Entry-to-the-World Day

I’m sending me and all my fellow celebrants this bouquet of autumnal flowers, and some October-love from the poets.

Today’s celebrants include Samuel Coleridge, Dizzey Gillespies, Carrie Fisher, Elvin Bishop, Manfred Mann, Ursula K. Le Guin, Whitey Ford, Patrick Kavanagh, Peter Graves, George Solti, Malcolm Arnold, Alfred Nobel, Alfonse de Lamartine. UPDATE: And Olivia on Fringe.

Pretty good company.



Well, it's a marvelous night for a Moondance
With the stars up above in your eyes
A fantabulous night to make romance
'Neath the cover of October skies


Van Morrison, Moondance


October is marigold, and yet
A glass half full of wine left out
To the dark heaven all night


Ted Hughes, October Dawn


O hushed October morning mild,
Thy leaves have ripened to the fall;
To-morrow's wind, if it be wild,
Should waste them all.
The crows above the forest call;
To-morrow they may form and go.

O hushed October morning mild,
Begin the hours of this day slow,
Make the day seem to us less brief.
Hearts not averse to being beguiled


Robert Frost, October

3 comments:

Anonymous said...

Thanks, M.A. - it is absolutely time to stop and smell the flowers. It is much too easy to get caught up in politics, economy, war, and other turmoils and loose one's sense of proportion (and maybe sanity). I recommend an occasional two-day stay in a country cabin with your Significant Other as a good system tonic.

Christopher said...

A beautiful little anthology in every sense.

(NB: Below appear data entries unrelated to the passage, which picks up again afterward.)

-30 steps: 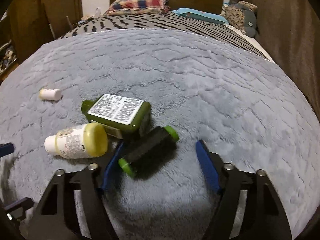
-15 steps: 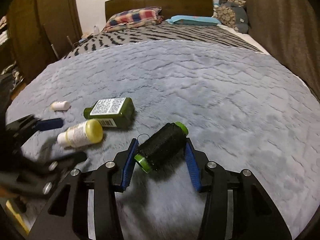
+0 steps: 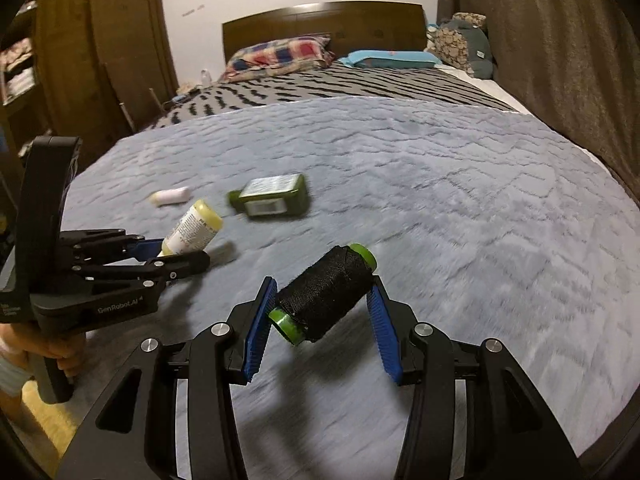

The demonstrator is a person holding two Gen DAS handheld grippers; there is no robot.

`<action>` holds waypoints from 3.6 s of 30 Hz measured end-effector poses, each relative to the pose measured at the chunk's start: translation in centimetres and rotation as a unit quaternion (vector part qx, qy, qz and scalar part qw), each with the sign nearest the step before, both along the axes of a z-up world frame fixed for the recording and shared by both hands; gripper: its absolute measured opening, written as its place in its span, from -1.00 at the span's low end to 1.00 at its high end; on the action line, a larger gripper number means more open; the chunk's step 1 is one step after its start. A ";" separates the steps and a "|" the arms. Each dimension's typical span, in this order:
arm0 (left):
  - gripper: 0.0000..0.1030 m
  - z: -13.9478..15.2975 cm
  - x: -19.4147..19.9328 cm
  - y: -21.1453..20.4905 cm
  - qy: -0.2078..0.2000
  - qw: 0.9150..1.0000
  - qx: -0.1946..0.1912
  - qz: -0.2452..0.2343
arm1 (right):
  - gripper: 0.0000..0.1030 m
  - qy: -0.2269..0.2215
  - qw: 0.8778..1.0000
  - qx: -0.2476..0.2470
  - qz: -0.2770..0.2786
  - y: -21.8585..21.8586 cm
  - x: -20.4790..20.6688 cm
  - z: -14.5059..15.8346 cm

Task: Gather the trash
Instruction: 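Grasp the black-green spool with the right tool while the left tool grasps the white-yellow bottle, then lower the spool and bottle below the bed edge and open both tools, then grasp the olive-green bottle with the right tool while the left tool grasps the white-yellow tube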

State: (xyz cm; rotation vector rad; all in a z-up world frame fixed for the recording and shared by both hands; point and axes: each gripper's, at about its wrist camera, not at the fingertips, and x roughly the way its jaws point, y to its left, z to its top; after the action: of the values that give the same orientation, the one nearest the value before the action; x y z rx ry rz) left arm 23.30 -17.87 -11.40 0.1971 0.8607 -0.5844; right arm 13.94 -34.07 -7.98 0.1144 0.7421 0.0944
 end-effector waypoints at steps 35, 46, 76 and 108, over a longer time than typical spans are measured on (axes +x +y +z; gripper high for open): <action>-0.40 -13.1 -25.6 16.0 0.131 0.986 0.024 0.098 | -0.08 0.134 0.986 0.043 0.088 14.9 -17.8 -12.5; -0.39 -16.5 -25.2 15.0 0.191 0.976 0.051 0.090 | -0.07 0.200 0.974 0.040 0.100 15.6 -17.4 -16.1; 0.69 -6.8 -24.6 15.5 0.067 0.990 0.046 0.116 | 0.76 0.066 0.997 0.025 0.010 7.7 -16.6 -6.0; 0.73 0.5 4.9 10.4 -0.029 0.987 0.030 0.158 | 0.92 0.073 0.996 -0.020 -0.044 7.1 13.1 -2.3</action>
State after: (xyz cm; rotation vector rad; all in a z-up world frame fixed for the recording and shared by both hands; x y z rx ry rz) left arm 28.22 -7.52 -10.91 0.1272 0.8327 -0.2551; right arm 27.06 -26.96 -10.33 0.1154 0.8835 -0.0127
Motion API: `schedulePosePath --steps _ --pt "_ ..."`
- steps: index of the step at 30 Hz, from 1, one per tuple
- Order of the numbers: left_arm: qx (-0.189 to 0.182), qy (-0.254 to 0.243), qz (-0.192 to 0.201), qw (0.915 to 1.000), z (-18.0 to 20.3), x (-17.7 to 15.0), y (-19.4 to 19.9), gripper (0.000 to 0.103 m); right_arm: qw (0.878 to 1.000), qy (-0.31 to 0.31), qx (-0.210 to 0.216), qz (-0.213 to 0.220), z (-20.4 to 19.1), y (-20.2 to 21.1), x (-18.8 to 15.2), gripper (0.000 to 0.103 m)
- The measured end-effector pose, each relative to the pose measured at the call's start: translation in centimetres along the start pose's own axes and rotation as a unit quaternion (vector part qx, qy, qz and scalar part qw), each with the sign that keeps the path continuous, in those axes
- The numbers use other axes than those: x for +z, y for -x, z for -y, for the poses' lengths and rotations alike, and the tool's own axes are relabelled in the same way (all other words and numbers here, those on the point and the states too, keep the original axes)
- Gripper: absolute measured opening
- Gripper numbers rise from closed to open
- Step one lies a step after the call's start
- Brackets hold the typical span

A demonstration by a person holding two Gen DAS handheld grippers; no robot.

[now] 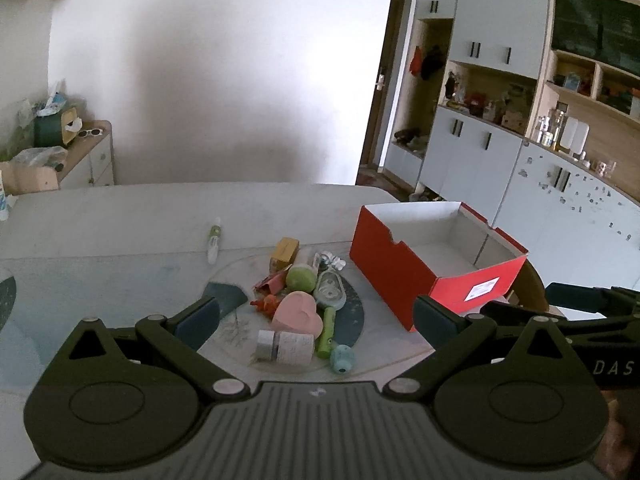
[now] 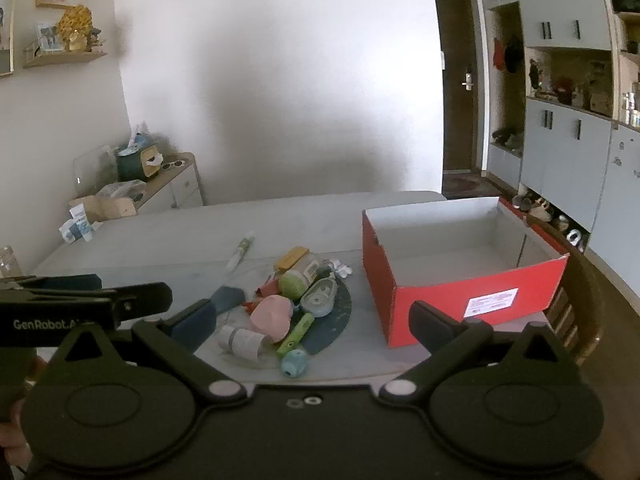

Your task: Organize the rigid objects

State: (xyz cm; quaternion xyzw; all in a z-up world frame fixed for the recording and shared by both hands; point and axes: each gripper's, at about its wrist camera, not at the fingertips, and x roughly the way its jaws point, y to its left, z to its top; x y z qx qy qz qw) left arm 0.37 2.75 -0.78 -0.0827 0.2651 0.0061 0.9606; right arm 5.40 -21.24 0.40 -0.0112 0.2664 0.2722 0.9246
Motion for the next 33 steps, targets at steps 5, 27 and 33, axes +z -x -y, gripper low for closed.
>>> schedulePosePath --steps 5,27,33 --pt "0.011 0.006 0.000 0.9999 -0.2 0.0 -1.2 0.103 1.000 0.012 0.017 -0.011 0.2 -2.1 0.1 0.103" --pt "0.038 0.001 -0.089 0.9953 -2.4 -2.9 -15.6 0.103 0.971 0.135 0.140 -0.143 1.8 -15.0 -4.1 0.087" --pt "0.052 -0.009 -0.122 0.9911 -2.6 -4.6 -18.3 0.103 0.959 0.159 0.164 -0.170 1.3 -16.7 -4.9 0.076"
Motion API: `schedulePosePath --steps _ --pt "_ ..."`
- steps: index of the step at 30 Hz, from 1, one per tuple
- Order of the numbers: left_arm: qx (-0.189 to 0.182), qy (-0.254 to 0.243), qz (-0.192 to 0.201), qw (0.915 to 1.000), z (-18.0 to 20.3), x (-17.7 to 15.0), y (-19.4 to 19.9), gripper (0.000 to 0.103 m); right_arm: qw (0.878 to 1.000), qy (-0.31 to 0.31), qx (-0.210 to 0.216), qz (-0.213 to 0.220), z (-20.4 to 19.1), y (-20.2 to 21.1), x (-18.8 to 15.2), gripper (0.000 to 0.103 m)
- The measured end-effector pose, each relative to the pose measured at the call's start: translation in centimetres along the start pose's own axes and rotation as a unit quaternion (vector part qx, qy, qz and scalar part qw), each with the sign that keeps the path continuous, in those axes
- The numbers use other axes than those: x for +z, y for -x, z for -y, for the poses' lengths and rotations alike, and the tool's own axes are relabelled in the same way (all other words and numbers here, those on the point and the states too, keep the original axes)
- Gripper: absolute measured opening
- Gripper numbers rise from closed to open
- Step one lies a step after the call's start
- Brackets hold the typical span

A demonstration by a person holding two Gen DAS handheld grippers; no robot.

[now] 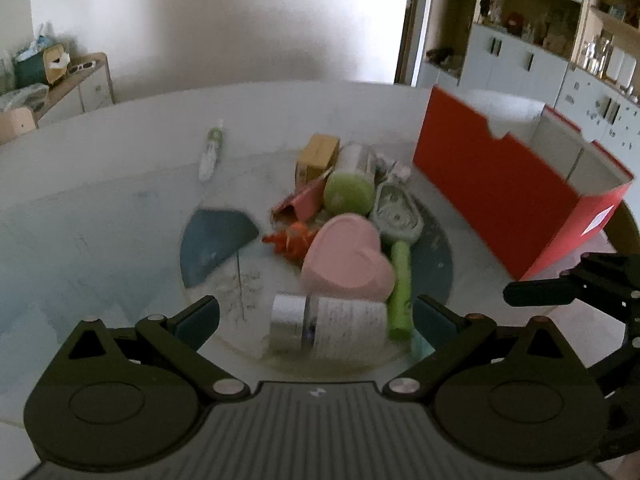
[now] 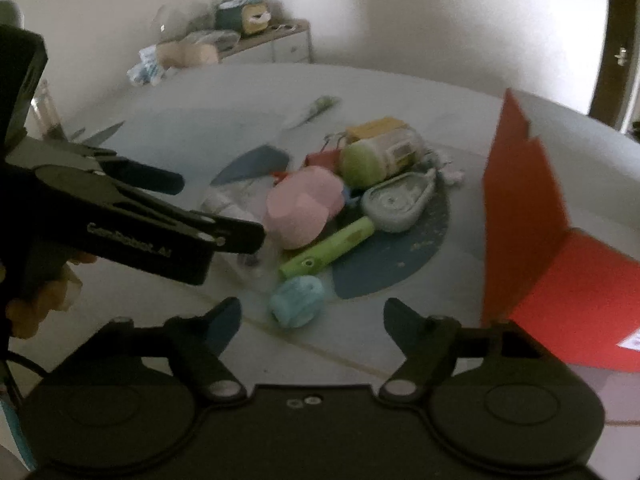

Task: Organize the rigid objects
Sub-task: 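Grasp the silver-capped white jar with the left gripper while the right grasps the teal ball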

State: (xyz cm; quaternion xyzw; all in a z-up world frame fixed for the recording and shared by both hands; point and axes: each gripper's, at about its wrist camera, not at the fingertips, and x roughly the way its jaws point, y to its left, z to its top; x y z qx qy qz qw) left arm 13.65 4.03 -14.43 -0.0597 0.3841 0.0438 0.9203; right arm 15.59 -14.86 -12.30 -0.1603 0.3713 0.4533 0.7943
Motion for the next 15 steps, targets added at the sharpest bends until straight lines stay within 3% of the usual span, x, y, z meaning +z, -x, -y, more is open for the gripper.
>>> schedulePosePath --steps 8,11,15 --pt "-0.004 0.002 -0.015 0.9999 0.2 -0.6 -1.8 0.102 1.000 0.013 0.023 -0.017 0.4 -1.4 -0.1 0.058" --pt "-0.007 -0.004 -0.012 0.9999 0.4 -0.7 -1.9 0.094 1.000 0.018 0.022 -0.013 0.4 -1.9 0.0 0.056" --pt "-0.008 -0.003 -0.018 0.9998 0.5 -0.7 -2.4 0.078 0.999 0.023 0.021 -0.009 0.6 -2.2 0.2 0.045"
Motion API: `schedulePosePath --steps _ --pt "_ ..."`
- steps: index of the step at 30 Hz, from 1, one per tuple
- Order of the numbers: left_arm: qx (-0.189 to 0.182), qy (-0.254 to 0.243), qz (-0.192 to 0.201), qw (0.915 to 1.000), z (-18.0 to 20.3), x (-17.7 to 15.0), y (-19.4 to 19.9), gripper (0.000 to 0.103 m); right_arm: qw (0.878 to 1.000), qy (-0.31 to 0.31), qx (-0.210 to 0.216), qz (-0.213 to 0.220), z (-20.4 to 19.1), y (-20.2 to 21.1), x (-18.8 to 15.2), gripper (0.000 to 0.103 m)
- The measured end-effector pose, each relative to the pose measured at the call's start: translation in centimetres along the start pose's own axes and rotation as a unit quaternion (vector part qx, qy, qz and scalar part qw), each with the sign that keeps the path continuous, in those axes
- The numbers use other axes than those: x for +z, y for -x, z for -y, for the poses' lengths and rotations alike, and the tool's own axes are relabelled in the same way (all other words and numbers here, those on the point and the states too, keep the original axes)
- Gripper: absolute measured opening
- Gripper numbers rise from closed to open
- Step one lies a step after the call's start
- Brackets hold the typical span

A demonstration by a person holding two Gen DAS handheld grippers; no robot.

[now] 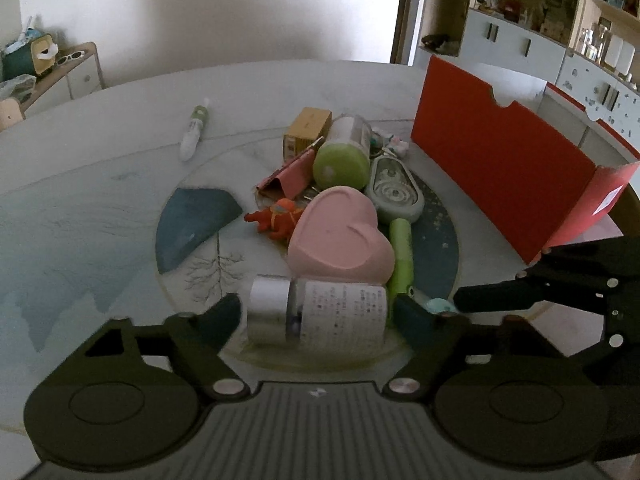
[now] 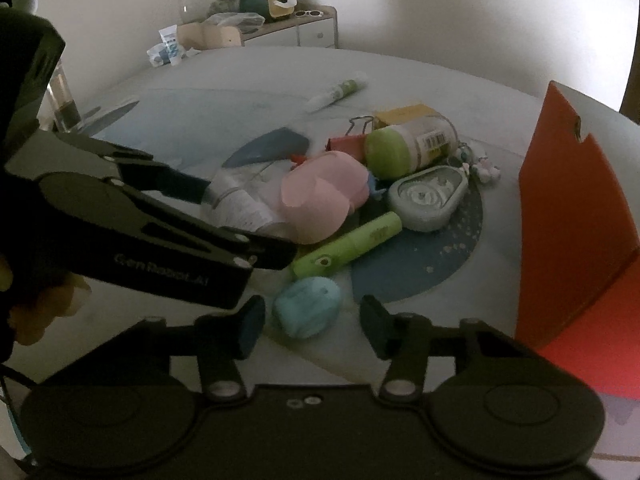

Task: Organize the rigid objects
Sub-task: 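Grasp the silver-capped white jar with the left gripper while the right grasps the teal ball, then carry the jar and teal ball with both grippers over the red box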

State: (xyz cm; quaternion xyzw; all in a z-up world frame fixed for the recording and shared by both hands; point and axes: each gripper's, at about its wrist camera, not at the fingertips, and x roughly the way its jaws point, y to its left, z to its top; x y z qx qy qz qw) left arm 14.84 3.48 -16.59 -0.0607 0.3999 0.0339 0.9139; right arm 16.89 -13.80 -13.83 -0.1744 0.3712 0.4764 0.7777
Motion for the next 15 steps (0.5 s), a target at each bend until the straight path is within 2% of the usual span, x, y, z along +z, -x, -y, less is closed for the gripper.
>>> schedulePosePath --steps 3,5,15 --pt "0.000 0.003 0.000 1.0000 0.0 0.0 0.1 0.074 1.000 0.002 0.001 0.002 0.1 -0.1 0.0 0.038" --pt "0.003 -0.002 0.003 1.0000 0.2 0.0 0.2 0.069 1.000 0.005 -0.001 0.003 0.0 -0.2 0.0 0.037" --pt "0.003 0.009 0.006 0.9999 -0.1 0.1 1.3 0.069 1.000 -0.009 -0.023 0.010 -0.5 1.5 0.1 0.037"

Thank you...and when you're in your country cabin perhaps you'll 'Pour the Gascon stuff that laughs at weather; Swell your tough lungs, north wind, no whit care we, Singing old songs and drinking wine together.'

Mapeel said...

Methinks this city girl is being sent to the country for a spell. Well, all right.

Christopher, I had to google to find it was Belloc. What a lovely poem. It alluded to something I was thinking about this morning on my way to work: the morning October sun is the brightest of the year. Walking east on 52 street was blinding for pedestrian and car alike.